RICHMOND, VA., June 17, 2008 - Colfax Corporation (NYSE: CFX), a global leader in engineered fluid handling products and systems today announced financial results for the first quarter ended March 28, 2008. Colfax completed its initial public offering on May, 8, 2008. On a year-over-year basis, highlights for the quarter include:

 

   

Adjusted net income (as defined below) of $8.9 million, an increase of 48.3%; Net income of $6.8 million, a increase of 13.3%

 

   

Net sales of $130.7 million, an increase of 13.9%

 

   

Adjusted operating income (as defined below) of $18.3 million, an increase of 24.5%; Operating income of $14.9 million, an increase of 1.4%

 

   

Adjusted EBITDA (as defined below) of $22.0 million, an increase of 20.9%; EBITDA (as defined below) of $18.6 million, an increase of 2.2%

 

   

Record first quarter orders of $180.3 million, an increase of 37.8%

 

   

Record backlog of $353.6 million, an increase of 72.8%

Adjusted net income, adjusted operating income, EBITDA and adjusted EBITDA are not financial measures calculated in accordance with generally accepted accounting principles (“GAAP”). The “adjusted” measures exclude asbestos liability and defense cost (income) and asbestos coverage litigation expense and thus, provide a measure of the Company’s operating performance. See below for a description of the measures’ usefulness and a reconciliation of these measures to their most directly comparable GAAP financial measures.

“We are pleased with our first quarter results,” said John Young, President and CEO of Colfax Corporation. “Our strong earnings are reflective of the fast growing, global end-markets we participate in and our ability to design and manufacture products that handle the most demanding fluids in critical applications. Colfax’s leading brands of specialty fluid handling products and our dedicated employees deliver unsurpassed value to a global and diverse customer base.”

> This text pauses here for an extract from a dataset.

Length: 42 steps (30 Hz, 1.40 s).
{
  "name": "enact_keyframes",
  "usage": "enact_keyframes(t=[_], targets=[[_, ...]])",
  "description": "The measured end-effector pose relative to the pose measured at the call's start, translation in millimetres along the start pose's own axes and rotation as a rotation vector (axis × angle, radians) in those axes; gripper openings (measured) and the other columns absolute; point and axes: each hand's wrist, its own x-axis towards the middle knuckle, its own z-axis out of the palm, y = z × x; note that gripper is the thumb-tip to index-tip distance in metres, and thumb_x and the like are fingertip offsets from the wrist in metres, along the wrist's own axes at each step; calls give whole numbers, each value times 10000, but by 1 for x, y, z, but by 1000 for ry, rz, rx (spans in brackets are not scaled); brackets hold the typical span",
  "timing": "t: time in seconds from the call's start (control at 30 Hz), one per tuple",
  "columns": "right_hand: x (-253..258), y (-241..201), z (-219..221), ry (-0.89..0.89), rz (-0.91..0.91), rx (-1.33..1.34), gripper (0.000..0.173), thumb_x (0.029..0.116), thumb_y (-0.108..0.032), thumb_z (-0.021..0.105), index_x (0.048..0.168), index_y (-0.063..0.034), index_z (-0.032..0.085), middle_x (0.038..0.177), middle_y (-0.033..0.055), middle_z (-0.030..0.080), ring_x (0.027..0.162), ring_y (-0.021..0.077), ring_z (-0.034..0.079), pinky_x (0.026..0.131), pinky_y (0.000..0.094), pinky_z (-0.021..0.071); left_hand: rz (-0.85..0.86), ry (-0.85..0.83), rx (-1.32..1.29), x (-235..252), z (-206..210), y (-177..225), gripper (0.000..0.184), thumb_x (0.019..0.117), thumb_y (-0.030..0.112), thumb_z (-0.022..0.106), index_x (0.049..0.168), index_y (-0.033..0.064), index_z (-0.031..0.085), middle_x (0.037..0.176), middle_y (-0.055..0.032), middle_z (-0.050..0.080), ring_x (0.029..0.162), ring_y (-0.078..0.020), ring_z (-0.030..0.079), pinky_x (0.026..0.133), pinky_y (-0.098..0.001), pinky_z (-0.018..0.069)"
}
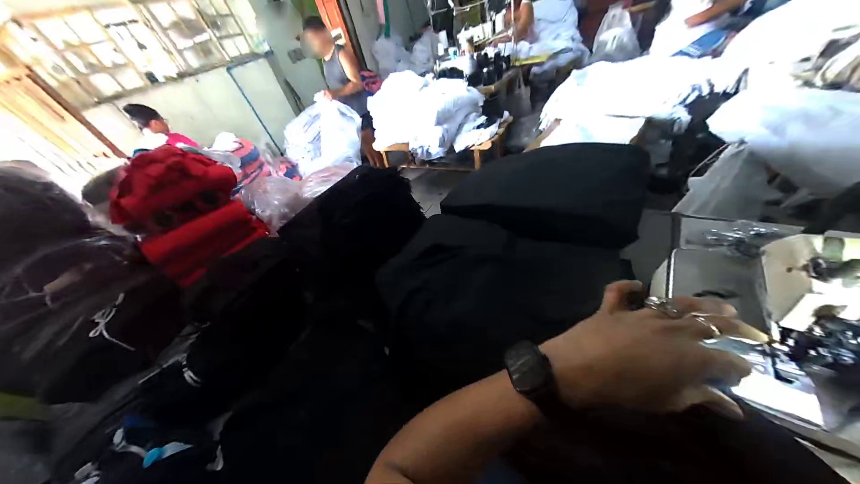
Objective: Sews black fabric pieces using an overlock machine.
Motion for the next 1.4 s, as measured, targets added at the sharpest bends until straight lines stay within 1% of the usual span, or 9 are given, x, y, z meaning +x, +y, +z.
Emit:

Young continued, “We saw strong order growth throughout the quarter. Over the prior year, commercial marine orders were up 76% on a currency adjusted basis and global navy orders were up 105%. We are especially pleased with the order activity in the global navy market. Our modest organic sales growth rate of 2.1% exceeded our expectations as we anticipated the timing of navy and other project business. With a backlog of orders at an all time high of $353.6 million at quarter end, we believe we are positioned well for strong performance the balance of the year.”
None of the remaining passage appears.